Пит замечал это повсюду — в пекарне, где разговоры стали осторожнее и суше, где покупатели дольше задерживались у прилавка, словно им хотелось убедиться, что привычный порядок ещё держится; на улицах, где люди реже смотрели друг другу в глаза; в школе, где учителя, соблюдая формальности, повторяли одни и те же фразы о долге и традициях, не вкладывая в них ни малейшего смысла. Всё это было не ново, но теперь Пит смотрел на происходящее иначе, не изнутри привычного страха, а словно со стороны, выстраивая в голове структуру происходящего, отделяя внешний ритуал от его реального назначения.

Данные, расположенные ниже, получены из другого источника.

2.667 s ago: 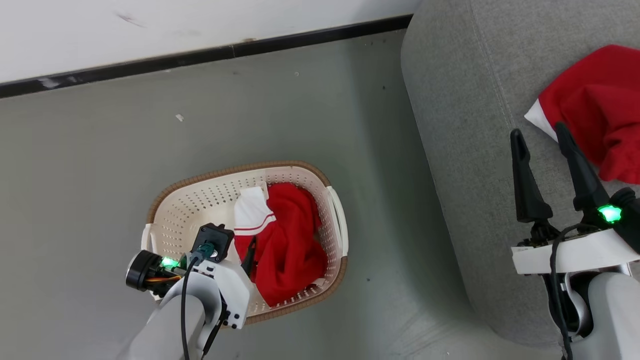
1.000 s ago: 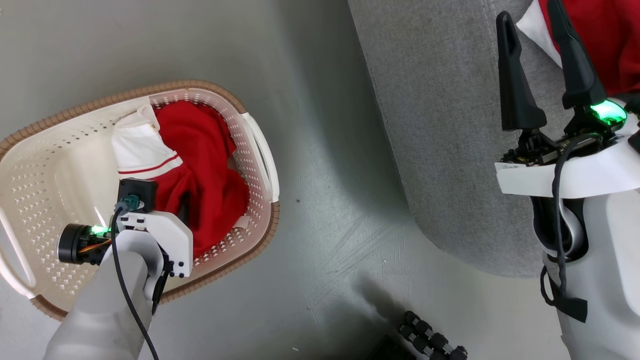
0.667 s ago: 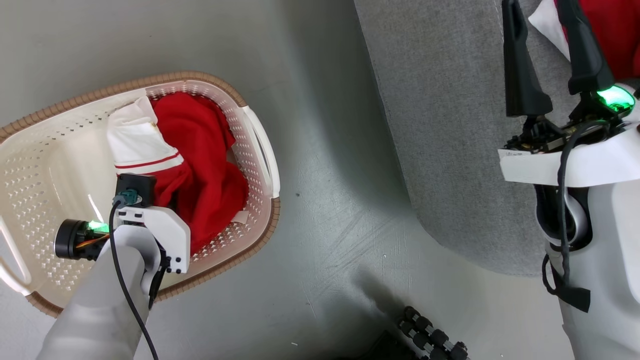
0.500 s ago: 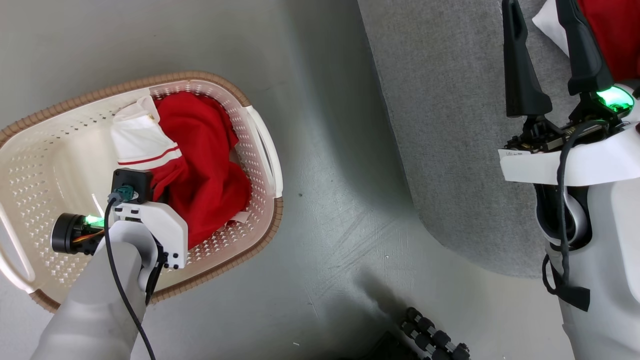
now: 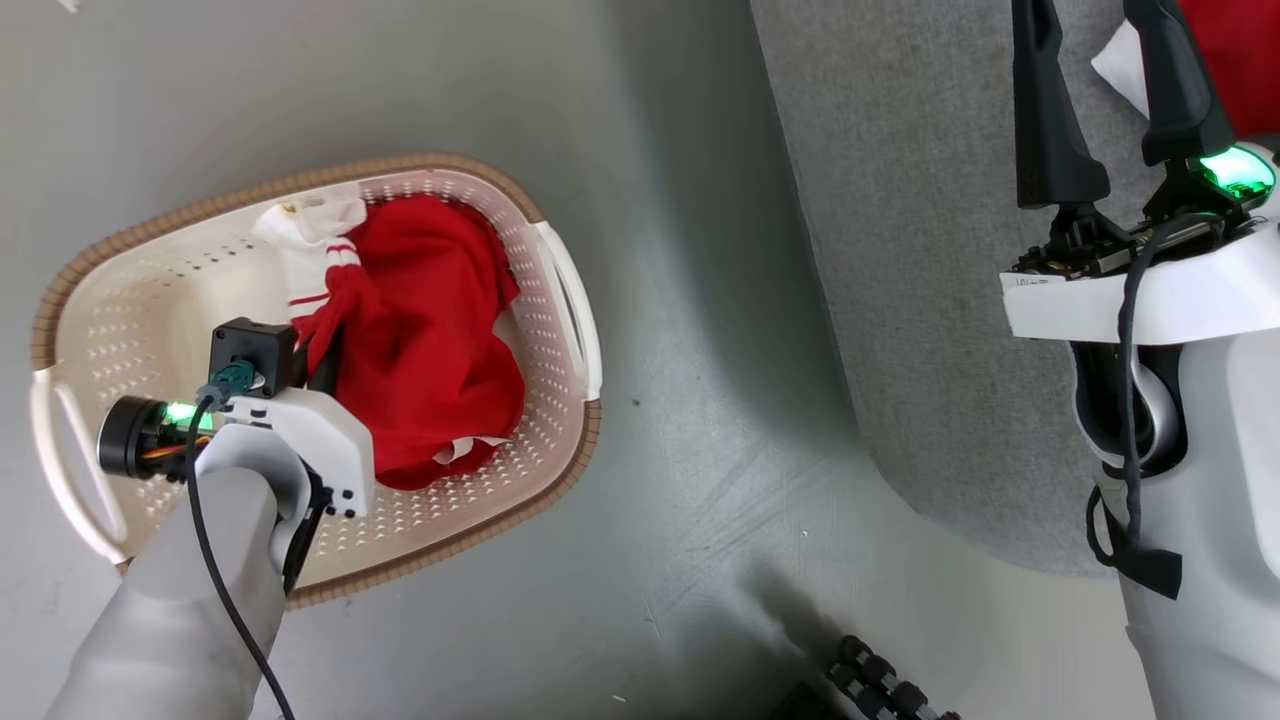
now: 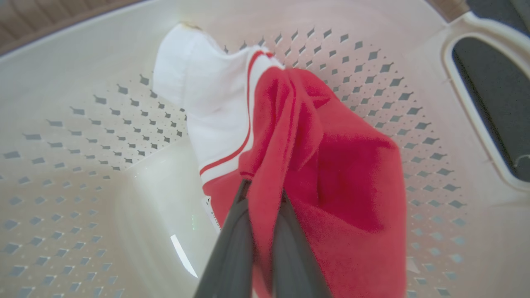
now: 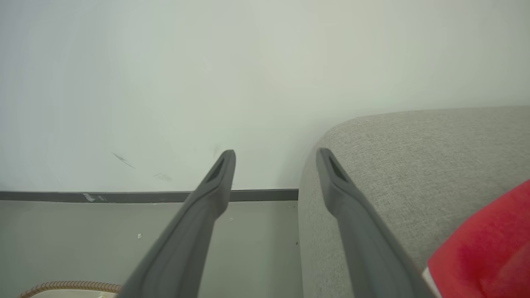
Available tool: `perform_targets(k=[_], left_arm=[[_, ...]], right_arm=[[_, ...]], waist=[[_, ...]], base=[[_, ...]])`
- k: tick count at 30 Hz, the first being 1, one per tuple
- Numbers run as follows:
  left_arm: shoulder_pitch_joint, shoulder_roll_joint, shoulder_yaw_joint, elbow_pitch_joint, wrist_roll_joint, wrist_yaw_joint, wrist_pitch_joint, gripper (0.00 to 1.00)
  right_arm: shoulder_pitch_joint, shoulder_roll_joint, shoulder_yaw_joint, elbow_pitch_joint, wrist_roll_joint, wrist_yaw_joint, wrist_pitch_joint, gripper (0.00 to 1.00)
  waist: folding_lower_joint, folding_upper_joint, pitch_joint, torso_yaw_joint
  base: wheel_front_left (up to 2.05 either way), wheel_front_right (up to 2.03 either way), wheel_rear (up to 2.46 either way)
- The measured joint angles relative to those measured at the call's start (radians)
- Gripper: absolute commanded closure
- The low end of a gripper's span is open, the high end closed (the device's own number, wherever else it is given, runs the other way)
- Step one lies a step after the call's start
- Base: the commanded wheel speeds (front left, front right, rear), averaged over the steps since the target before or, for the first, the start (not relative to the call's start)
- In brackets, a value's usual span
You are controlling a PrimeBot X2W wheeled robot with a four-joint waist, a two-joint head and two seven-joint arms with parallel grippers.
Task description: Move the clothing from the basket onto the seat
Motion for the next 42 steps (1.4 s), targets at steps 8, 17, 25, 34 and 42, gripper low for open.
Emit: perform_targets(k=[8, 17, 25, 34, 42], left_arm=[[-0.025, -0.017, 0.000, -0.075, 0.005, -0.013, -0.027, 1.00], [-0.034, -0.017, 0.022, -0.181, 0.005, -0.017, -0.035, 1.00], [-0.034, -0.003, 0.070, -0.320, 0.009, -0.017, -0.035, 1.00], [-0.033, 0.010, 0.094, -0.424, 0.023, -0.018, -0.038, 1.00], [-0.028, 0.019, 0.095, -0.471, 0.029, -0.035, -0.038, 1.00]], right_arm=[[0.000, -0.001, -0.005, 0.029, -0.011, 0.000, 0.000, 0.00], [0.001, -0.002, -0.034, 0.061, -0.047, 0.000, 0.000, 0.00], [0.006, -0.002, -0.042, 0.090, -0.077, 0.000, 0.000, 0.00], [0.054, -0.003, -0.036, 0.137, -0.091, 0.000, 0.000, 0.00], [0.072, -0.003, -0.013, 0.178, -0.110, 0.000, 0.000, 0.00]], waist=[[0.0000, 0.0000, -0.043, 0.035], [0.0000, 0.0000, -0.110, 0.077], [0.0000, 0.0000, -0.181, 0.114], [0.0000, 0.0000, -0.268, 0.151], [0.0000, 0.0000, -0.354, 0.181]], base=[[0.00, 0.00, 0.00], [0.00, 0.00, 0.00], [0.00, 0.00, 0.00], [0.00, 0.00, 0.00], [0.00, 0.00, 0.00]])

Он довольно быстро понял, что его поведение в эти дни имеет значение не меньше, чем само имя, написанное на бумажке в стеклянном шаре. Любое чрезмерное напряжение, любая попытка дистанцироваться или, наоборот, выглядеть слишком спокойным могла вызвать вопросы, а вопросы в Дистрикте 12 никогда не оставались просто вопросами. Семья знала Пита всю его жизнь, знала его привычки, интонации, реакции, и чем больше он менялся внутренне, тем важнее становилось не дать этим изменениям проступить наружу слишком явно. Принятие Жатвы — не как приговора, а как возможного исхода — позволяло ему оставаться в рамках ожидаемого, не выделяться, не заставлять родных пристально всматриваться в него и искать объяснения тому, что объяснять он пока не был готов.
Но это было лишь началом логической цепочки.
Чем больше Пит наблюдал за окружающим миром, тем яснее становилось, что Голодные игры — это не только инструмент запугивания, но и один из немногих работающих механизмов социального перемещения внутри Панема. Даже здесь, в самом бедном дистрикте, победителей помнили, их имена не растворялись в общей массе, их семьи получали пусть ограниченные, но реальные преимущества. В мире, где статус определял доступ к еде, безопасности и информации, Игры становились жестоким, но действенным лифтом, поднимающим тех немногих, кому удавалось выжить, на уровень, недоступный для остальных. Оставаться просто сыном пекаря означало принять заранее очерченный маршрут жизни, в котором почти не было пространства для манёвра, тогда как участие в Играх, независимо от исхода, делало человека заметным, а заметность в Панеме была формой власти.